Since New Jersey is home to 100,000 Cuban-Americans, and there are direct flights to Cuba from the state, there is an existing, strong connection that can be leveraged, according to Engage Cuba.

The founding members of the state council include:

  • Shariq Ahmad, Edison Democratic Committee chair;
  • Tom Arnone, freeholder director, Monmouth County;
  • Jennifer Beck, former state senator;
  • Helen Black, CubaOne fellow, Montclair;
  • Jerrell Blakley, council member, Trenton;
  • John Burzichelli, assemblyman;
  • Joe Danielsen, assemblyman;
  • Wayne DeAngelo, assemblyman;
  • Serena DiMaso, assemblywoman;
  • Roy Freiman, assemblyman;
  • Peter Furey, executive director, New Jersey Farm Bureau;
  • Reed Gusciora, mayor, Trenton;
  • John Harmon, CEO and president, African American Chamber of Commerce of New Jersey;
  • Eric Houghtaling, assemblyman;
  • Gordon Johnson, assemblyman;
  • Robert Karabinchak, assemblyman;
  • Stephanie Macias-Arlington, executive director, Seton Hall University Joseph A. Unanue Latino Institute;
  • Angela McKnight, assemblywoman;
  • Carol Murphy, assemblywoman;
  • Declan O’Scanlon, state senator;
  • Doug Palmer, former president, S. Conference of Mayors, and former mayor, Trenton;
  • Anthony Perry, mayor, Middletown;
  • Bob Prunetti, former county executive, Mercer County;
  • Daniel Reiman, mayor, Carteret;
  • Verlina Reynolds-Jackson, assemblywoman;
  • Bert Steinmann, mayor, Ewing;
  • Anthony Verrelli, assemblyman;
  • Meagan Warner, board member, Upper Hunterdon School District.

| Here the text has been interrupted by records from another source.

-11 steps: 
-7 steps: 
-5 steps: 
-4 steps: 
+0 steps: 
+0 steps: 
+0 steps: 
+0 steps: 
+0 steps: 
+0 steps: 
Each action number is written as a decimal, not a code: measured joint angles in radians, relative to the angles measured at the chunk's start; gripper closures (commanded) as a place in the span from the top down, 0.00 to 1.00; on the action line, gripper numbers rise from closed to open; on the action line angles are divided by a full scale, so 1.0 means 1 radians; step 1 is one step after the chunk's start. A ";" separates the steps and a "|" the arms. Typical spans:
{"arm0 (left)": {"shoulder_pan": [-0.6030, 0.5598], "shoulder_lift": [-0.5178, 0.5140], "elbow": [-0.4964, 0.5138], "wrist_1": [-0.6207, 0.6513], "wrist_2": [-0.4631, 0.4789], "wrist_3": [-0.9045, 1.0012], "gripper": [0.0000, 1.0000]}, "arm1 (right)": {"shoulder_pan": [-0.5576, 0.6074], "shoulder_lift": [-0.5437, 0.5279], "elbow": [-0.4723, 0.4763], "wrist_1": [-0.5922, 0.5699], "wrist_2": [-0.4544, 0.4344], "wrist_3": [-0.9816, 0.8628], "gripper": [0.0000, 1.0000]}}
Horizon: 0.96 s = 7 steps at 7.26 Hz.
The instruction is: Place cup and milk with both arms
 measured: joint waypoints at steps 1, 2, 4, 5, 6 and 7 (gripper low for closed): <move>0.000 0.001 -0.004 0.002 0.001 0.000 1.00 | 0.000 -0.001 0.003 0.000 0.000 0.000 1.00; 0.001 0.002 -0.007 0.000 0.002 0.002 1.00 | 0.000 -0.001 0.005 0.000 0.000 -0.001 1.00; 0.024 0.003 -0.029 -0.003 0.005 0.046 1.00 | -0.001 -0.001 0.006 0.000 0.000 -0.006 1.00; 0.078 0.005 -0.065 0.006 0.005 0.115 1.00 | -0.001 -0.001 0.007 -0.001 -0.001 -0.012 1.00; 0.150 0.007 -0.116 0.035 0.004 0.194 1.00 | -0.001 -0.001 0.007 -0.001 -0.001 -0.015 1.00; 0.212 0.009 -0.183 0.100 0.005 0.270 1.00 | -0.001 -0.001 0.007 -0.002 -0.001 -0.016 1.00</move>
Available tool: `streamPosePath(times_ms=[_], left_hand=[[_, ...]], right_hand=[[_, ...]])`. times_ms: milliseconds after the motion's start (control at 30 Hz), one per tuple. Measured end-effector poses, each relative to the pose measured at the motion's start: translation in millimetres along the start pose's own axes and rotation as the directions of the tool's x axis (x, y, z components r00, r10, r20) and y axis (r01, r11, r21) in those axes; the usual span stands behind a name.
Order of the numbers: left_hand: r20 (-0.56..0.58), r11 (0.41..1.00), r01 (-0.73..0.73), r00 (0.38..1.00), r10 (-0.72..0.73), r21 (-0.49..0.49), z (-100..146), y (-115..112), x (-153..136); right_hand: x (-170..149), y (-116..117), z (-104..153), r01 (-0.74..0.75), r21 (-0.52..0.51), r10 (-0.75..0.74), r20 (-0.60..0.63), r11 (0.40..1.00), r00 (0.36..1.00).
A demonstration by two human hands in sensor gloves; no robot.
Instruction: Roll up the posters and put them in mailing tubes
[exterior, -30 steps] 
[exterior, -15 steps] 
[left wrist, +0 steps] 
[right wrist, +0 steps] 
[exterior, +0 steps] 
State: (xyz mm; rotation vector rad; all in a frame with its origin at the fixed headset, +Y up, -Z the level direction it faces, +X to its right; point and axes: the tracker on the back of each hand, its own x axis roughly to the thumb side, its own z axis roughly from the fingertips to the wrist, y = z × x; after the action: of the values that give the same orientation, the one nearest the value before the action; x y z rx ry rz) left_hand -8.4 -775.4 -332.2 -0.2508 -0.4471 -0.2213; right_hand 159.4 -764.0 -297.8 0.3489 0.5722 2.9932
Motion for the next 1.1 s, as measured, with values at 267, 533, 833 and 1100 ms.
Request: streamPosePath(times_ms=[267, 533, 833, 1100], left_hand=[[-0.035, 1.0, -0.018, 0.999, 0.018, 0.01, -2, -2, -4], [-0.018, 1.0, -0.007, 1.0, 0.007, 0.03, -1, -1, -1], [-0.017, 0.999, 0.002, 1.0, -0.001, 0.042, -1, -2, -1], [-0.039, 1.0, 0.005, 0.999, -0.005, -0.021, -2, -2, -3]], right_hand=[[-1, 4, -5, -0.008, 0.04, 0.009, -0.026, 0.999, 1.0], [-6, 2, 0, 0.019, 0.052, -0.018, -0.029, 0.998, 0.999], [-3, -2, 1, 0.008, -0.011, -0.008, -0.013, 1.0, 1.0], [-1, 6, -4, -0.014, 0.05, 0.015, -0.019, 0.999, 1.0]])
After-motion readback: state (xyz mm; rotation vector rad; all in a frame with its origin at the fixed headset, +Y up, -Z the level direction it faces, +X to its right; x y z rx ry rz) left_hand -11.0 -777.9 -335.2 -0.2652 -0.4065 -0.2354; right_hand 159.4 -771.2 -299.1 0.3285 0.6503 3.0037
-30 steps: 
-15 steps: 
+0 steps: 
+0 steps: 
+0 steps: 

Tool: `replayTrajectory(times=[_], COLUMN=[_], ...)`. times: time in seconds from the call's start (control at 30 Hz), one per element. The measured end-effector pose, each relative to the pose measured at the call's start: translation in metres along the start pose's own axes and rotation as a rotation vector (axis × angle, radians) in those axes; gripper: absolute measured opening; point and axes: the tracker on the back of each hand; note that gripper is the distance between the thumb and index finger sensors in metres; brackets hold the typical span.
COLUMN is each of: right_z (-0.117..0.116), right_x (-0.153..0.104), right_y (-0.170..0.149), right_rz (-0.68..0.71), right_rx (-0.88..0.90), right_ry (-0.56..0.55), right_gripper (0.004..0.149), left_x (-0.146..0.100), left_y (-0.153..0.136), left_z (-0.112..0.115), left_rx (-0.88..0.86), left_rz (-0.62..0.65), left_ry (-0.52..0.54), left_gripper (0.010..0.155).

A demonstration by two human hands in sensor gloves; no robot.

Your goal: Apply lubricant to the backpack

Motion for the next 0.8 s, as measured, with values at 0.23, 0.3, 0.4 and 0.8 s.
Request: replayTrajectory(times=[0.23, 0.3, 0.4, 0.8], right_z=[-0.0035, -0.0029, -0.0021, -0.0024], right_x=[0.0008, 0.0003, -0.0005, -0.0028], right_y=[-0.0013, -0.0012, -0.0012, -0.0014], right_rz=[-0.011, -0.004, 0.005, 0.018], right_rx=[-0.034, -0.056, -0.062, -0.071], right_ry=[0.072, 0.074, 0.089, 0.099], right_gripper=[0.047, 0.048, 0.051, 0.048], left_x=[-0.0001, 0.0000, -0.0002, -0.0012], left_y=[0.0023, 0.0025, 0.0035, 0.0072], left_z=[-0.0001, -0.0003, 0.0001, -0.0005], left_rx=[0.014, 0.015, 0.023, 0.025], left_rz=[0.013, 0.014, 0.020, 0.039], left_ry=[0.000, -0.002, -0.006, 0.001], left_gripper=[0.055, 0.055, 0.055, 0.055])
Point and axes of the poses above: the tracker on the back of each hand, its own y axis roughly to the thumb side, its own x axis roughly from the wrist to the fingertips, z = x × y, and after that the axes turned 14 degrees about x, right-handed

“New Jersey has so much to gain from normalized trade with Cuba, while the status quo has failed to accomplish any of our objectives,” said Doug Palmer, former president of the U.S. Conference of Mayors and former mayor of Trenton. “Our state is uniquely positioned to increase exports to Cuba across a variety of industries, ranging from biotech to agriculture. Since the U.S. expanded travel to Cuba, our communities and universities have been engaging in meaningful contact with our Cuban neighbors. It’s time to bring U.S. policy in line with what the American people want, and to try a new approach in improving conditions on the island.”

The other states with state councils include Arkansas, Alabama, Colorado, Georgia, Idaho, Iowa, Kansas, Kentucky, Louisiana, Minnesota, Mississippi, Missouri, New Mexico, Ohio, Pennsylvania, Tennessee, Texas and Virginia.